You’re a few weeks or months into motherhood, and something feels off. Your heart races when the baby sleeps too long. You replay worst-case scenarios on a loop. You can’t stop Googling symptoms. Getting out of the house feels like an enormous, sometimes impossible undertaking.
But is this anxiety, or is it just what being a new mom feels like?
This is one of the most common questions I hear from new mothers, and it’s one worth taking seriously. Because the answer matters, and because too many women dismiss what they’re experiencing as normal, when what they actually need is support.
First: Some Anxiety Is Normal
Let’s be clear about this, because it’s important. Becoming a parent is one of the most significant transitions a human being can go through. You are now responsible for a brand new life. Your brain is being flooded with new hormones. You’re sleep-deprived. Your identity is shifting in ways that no one fully prepared you for.

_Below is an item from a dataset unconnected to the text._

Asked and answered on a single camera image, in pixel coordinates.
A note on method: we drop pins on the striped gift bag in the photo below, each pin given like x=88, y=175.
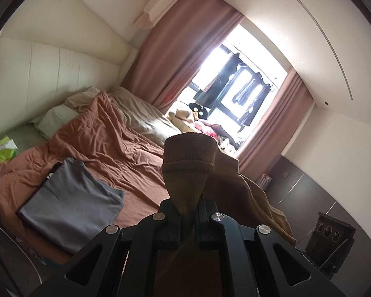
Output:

Some worry, some hypervigilance, some difficulty settling, this is part of the landscape of early parenthood. It doesn’t mean something is wrong with you.
So When Does It Cross a Line?
Postpartum anxiety, which is actually more common than postpartum depression, though far less talked about, involves anxiety that is persistent, pervasive, and interfering with your ability to function and find moments of joy or rest.
Some signs that what you’re experiencing might be postpartum anxiety rather than typical new-parent worry:
- The worry doesn’t ease up, even when the baby is fine, even when you logically know everything is okay
- Your body is always activated, racing heart, tight chest, difficulty breathing, nausea, trembling
- You’re avoiding things, going out, having people over, situations that feel risky, in ways that are significantly impacting your life
- You’re not sleeping even when you can, the anxiety keeps you awake even when the baby is asleep
- Intrusive thoughts about something terrible happening to your baby, that won’t stop, that feel distressing and frightening (more on this below)
- You feel unable to be present, you’re physically there but mentally spinning
- The feelings have been there for more than two weeks and are not improving
What About Intrusive Thoughts?
Many mothers with postpartum anxiety experience intrusive thoughts, unwanted, frightening images or thoughts about something bad happening to their baby, or about accidentally harming them. These thoughts are deeply distressing precisely because they go against everything the mother wants and feels.
Here’s what’s important to know: intrusive thoughts are not intentions. They are a symptom of anxiety. They are incredibly common in the postpartum period, and they do not mean you are dangerous or a bad mother. They mean your brain’s threat-detection system is in overdrive.
If you’re experiencing intrusive thoughts, please tell someone, a doctor, a midwife, or a therapist. You will not have your baby taken away for sharing this. What you will get is support.
Why Postpartum Anxiety Gets Missed
There are a few reasons postpartum anxiety often goes unaddressed:
- Screening tools often focus more heavily on depression than anxiety
- Many anxious mothers present as capable and on top of it, because anxiety often drives over-functioning
- We’ve normalized maternal worry to such a degree that it’s hard to see when it’s become a clinical concern
- Mothers often feel ashamed to admit how much they’re struggling
You Deserve Support
Whether what you’re experiencing is “clinical” postpartum anxiety or the hard end of normal new-parent adjustment, you deserve support. You don’t need to be in crisis to reach out. You don’t need to hit a threshold of suffering before you’re allowed to ask for help.
Therapy in the perinatal period, during pregnancy and up to a year postpartum, can make a significant difference. So can honest conversations with your care providers, your partner, or other mothers who get it.
You are not failing at this. You are struggling, and struggling while also loving your baby with everything you have. Those two things are not contradictory. They’re just what early motherhood can look like sometimes, and you don’t have to carry it alone.